Well, it’s only taken me 7 months to encourage people to read my blog, and along the way I’ve learned that really, everyone has a blog, and if you are not up to the nanosecond on “social media,” you’re doomed to obscurity.  So, I’m asking for your help in helping me to “promote” my blog (but ONLY if you feel like it’s worth promoting).

Here are very simple ways to do this: you can of course encourage subscribers (they have to do this themselves, you can’t do it for them), you can click on any of the “share” buttons at the end of each post (email, Facebook, Tweet, share etc.), and I also think there’s a button on the top of each post the says “Like” with a little star next to it. 

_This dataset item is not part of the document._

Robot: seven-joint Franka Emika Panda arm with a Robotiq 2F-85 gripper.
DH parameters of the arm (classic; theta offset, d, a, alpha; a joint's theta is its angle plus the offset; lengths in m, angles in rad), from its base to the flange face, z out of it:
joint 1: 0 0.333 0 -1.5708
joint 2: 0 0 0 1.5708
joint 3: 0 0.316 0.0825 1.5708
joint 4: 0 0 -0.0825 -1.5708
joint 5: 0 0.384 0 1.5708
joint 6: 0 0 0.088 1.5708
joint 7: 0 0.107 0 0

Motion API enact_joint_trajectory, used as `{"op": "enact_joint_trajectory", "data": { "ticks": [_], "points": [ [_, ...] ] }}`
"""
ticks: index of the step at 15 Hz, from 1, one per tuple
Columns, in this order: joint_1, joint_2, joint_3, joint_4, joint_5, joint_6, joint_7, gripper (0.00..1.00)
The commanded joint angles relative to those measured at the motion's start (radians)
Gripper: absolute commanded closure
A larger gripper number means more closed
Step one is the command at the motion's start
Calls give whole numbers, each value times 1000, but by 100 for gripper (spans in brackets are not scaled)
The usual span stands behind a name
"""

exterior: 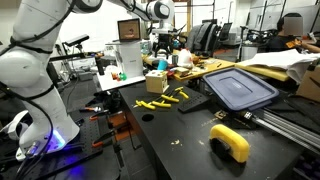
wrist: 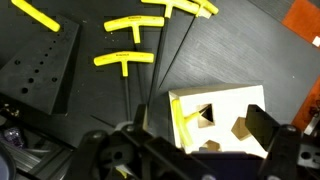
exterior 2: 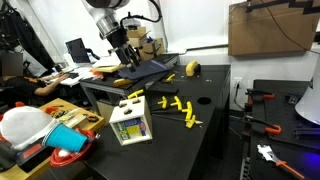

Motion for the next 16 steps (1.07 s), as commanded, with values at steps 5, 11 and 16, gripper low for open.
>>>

Any of these things will help me inch along in the world of social media networking, and would be much appreciated.  And if there’s anything else that I can be doing to make my blog more worth promoting in that world, please, please, please don’t hesitate to let me know.  I would LOVE the advice!

And P.S.  Maybe when we get to 20,000 views, we can have a virtual party!  We can all eat Baskin Robins at the same time!!!

Thank you, as always!

Are We Ever Enough?

Thank you all from the bottom of my heart for the many thought-provoking, heart-felt, meaningful questions that you sent in.  And if you didn’t send one yet, it’s not too late!  Email me privately at lesliesrajek@gmail.com and I will make sure your question gets posted anonymously.  I noticed several themes in what people wrote, and some of are them are: will I ever feel like I am enough?  Who am I really?  Is this all there is?  When will I find meaning in my life?  There were a bunch of other that I definitely want to get to (esp. the one about keeping one’s journals: YES!!!), but today I’m going to start with the question: will we ever feel like we are enough?  Here is the answer: No.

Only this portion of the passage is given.